### Exercise prompt
Find "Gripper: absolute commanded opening" below and begin at its line; stop after the line with "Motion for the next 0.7". Output those lines exactly, without pictures.
Available data: Begin
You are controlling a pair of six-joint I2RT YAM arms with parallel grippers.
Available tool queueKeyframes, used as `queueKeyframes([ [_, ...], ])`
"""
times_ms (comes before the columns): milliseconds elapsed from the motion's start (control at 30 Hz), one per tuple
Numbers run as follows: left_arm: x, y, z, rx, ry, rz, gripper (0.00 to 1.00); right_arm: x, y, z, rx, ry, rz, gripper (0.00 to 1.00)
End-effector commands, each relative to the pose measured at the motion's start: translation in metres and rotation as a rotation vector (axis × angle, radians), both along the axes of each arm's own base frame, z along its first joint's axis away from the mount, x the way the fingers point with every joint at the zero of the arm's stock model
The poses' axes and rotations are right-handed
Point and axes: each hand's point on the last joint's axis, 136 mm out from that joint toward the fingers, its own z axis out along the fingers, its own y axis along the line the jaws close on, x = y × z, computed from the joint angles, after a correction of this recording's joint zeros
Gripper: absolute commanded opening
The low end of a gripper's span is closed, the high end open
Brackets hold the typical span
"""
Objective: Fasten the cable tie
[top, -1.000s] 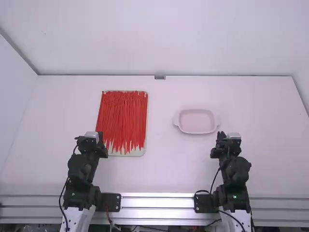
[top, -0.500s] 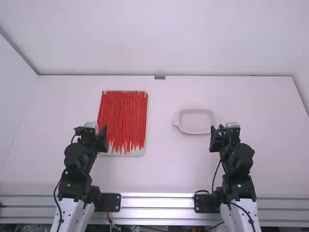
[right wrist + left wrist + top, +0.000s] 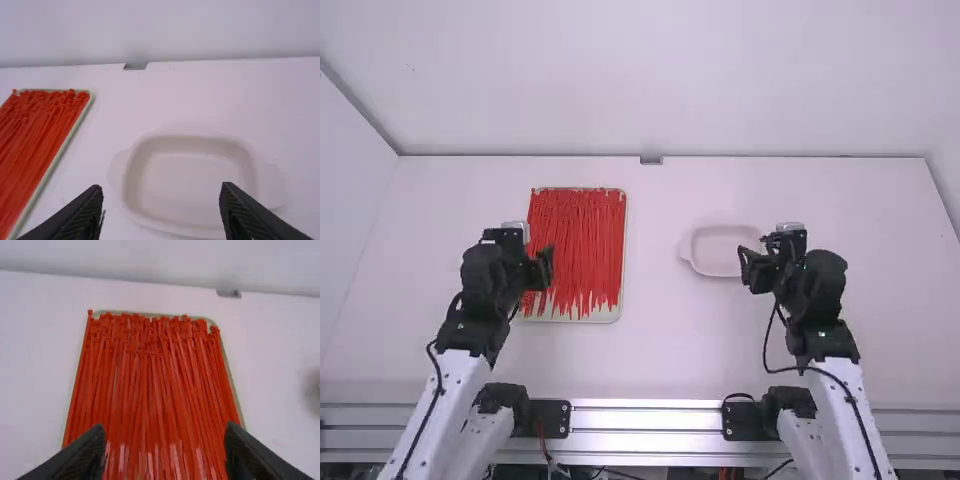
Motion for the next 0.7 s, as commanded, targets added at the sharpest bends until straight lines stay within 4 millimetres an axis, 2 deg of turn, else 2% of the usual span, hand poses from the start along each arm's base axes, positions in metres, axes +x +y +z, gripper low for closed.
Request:
queueKeyframes([
  [0,0.013,-0.004,0.013,-0.031,0.009,-0.001,0.69,0.007,0.018,0.018,0.028,-0.001,0.077,0.69],
  [133,0.026,0.003,0.017,0.004,0.078,0.04,0.77,0.011,0.03,0.012,0.01,0.126,0.097,0.77],
  [300,0.044,0.009,0.019,0.021,0.142,0.064,0.84,0.008,0.041,0.015,-0.044,0.24,0.102,0.84],
  [433,0.062,0.001,0.016,-0.038,0.221,0.018,0.89,0.005,0.048,0.024,-0.102,0.297,0.1,0.88],
  [533,0.076,-0.003,0.013,-0.092,0.302,-0.009,0.92,0.008,0.043,0.027,-0.101,0.325,-0.002,0.92],
  [667,0.091,0.0,0.007,-0.032,0.393,-0.039,0.96,0.012,0.037,0.027,-0.136,0.331,-0.045,0.95],
])
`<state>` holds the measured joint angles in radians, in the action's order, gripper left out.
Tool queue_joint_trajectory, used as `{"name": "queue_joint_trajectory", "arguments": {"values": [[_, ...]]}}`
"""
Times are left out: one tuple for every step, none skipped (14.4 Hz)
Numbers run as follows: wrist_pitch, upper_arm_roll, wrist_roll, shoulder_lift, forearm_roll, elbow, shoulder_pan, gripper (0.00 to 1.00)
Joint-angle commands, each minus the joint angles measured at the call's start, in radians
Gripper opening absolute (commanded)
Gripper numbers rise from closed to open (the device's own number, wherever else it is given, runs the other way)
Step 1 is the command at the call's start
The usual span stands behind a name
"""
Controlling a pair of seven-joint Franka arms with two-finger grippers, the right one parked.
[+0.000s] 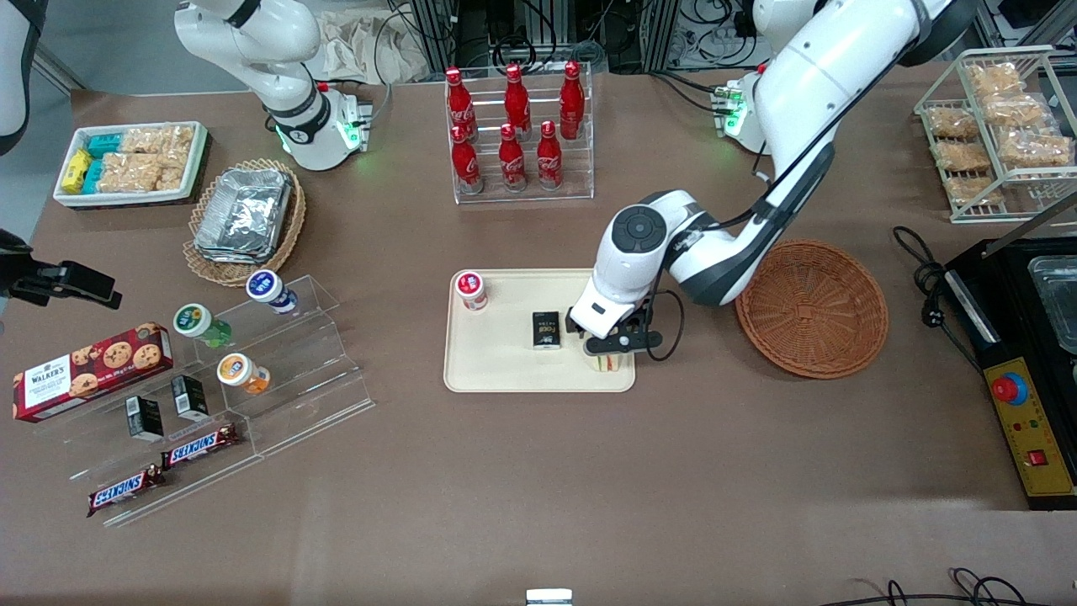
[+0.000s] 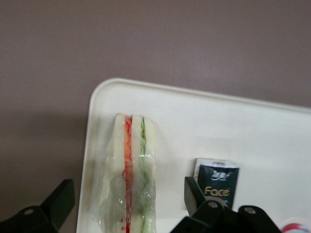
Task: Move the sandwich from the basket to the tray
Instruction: 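Lower the sandwich onto the tray, open the left gripper, lift away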
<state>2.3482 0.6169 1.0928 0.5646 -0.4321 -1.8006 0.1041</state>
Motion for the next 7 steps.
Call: {"name": "queue_joint_trajectory", "arguments": {"values": [[-0.226, 0.006, 0.019, -0.147, 0.103, 0.065, -0.042, 1.00], [-0.324, 0.009, 0.018, -0.179, 0.134, 0.108, -0.061, 1.00], [-0.407, 0.001, 0.009, -0.213, 0.168, 0.150, -0.061, 1.00], [-0.462, -0.014, -0.019, -0.248, 0.187, 0.165, -0.060, 1.00], [-0.484, -0.075, -0.063, -0.294, 0.205, 0.164, -0.044, 1.00], [-0.498, -0.160, -0.106, -0.361, 0.266, 0.158, 0.000, 1.00], [-0.539, -0.266, -0.195, -0.436, 0.344, 0.141, 0.032, 1.00]]}}
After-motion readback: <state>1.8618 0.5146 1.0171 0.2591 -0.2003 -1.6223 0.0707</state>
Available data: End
### Result
Gripper: absolute commanded opening
The low end of a gripper's span is closed, the high end open
Brackets hold the typical span
"""
Objective: Fasten the cable tie
[top, -1.000s] 
[top, -0.500s] 
[right wrist + left wrist + top, +0.000s] 
Motion for the next 0.7 s, as commanded, targets added at the sharpest bends until straight lines stay within 4 millimetres an axis, 2 deg of turn, else 2% of the usual span, hand poses from the start along each arm's base axes, positions in metres, axes +x +y +z, gripper low for closed.

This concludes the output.